▸ THE TASK: Please return the lines of the data that contain "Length".

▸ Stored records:
Content starts

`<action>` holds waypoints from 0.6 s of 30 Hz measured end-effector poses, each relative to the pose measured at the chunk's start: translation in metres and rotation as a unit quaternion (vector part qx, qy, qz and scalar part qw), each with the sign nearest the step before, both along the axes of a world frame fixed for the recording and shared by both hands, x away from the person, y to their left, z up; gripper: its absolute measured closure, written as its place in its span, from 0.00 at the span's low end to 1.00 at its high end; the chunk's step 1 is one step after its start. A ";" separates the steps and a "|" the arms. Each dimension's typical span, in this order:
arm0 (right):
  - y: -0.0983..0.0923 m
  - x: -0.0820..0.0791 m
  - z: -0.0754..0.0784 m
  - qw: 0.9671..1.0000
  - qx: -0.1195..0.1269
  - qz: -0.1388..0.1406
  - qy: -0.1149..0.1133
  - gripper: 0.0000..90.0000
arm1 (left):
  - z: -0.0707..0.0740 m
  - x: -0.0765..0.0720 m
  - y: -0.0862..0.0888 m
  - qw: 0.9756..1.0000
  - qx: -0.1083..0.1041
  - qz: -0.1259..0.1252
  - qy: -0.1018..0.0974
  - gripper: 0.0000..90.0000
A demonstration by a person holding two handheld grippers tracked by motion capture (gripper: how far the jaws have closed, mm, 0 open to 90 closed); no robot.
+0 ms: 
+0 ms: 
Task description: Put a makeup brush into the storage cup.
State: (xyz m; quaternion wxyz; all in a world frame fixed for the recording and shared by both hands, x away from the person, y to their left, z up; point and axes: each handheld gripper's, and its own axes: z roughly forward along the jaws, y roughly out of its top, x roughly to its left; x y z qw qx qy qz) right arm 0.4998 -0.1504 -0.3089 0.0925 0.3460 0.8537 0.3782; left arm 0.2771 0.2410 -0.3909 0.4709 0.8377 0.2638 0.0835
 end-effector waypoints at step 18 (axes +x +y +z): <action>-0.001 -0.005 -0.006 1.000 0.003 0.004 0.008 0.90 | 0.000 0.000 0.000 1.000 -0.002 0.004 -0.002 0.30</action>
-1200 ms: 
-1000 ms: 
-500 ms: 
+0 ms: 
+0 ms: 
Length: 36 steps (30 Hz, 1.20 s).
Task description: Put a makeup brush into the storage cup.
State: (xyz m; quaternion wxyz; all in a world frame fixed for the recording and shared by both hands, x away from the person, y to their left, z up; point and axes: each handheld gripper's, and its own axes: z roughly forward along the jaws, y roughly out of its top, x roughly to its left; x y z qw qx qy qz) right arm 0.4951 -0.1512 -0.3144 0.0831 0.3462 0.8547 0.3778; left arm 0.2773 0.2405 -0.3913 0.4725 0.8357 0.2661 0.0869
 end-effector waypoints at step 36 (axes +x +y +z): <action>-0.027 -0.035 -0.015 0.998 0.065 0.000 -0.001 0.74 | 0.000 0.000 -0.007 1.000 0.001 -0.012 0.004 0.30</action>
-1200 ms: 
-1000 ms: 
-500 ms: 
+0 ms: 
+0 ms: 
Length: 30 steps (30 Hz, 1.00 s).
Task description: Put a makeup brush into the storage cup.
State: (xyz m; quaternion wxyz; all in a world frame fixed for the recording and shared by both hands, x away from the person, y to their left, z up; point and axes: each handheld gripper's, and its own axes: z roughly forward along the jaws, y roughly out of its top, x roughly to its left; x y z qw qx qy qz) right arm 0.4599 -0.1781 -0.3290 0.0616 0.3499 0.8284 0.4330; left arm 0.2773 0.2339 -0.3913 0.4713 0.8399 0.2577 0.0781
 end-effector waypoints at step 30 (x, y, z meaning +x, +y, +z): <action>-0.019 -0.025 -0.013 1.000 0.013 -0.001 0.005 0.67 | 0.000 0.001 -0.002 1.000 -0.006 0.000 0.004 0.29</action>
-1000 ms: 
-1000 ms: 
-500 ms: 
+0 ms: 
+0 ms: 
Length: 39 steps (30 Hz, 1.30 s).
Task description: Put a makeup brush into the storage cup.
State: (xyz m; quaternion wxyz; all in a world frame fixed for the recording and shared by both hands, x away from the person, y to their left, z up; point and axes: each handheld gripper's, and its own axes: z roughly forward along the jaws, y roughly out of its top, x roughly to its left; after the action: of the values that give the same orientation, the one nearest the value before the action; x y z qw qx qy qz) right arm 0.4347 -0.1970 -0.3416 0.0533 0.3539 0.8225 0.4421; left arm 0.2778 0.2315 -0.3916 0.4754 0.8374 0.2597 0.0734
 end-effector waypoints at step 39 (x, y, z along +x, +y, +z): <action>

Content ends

▸ YOUR RESPONSE:
Length: 36 steps (30 Hz, 1.20 s).
Length: 30 steps (30 Hz, 1.00 s).
Length: 39 steps (30 Hz, 1.30 s).

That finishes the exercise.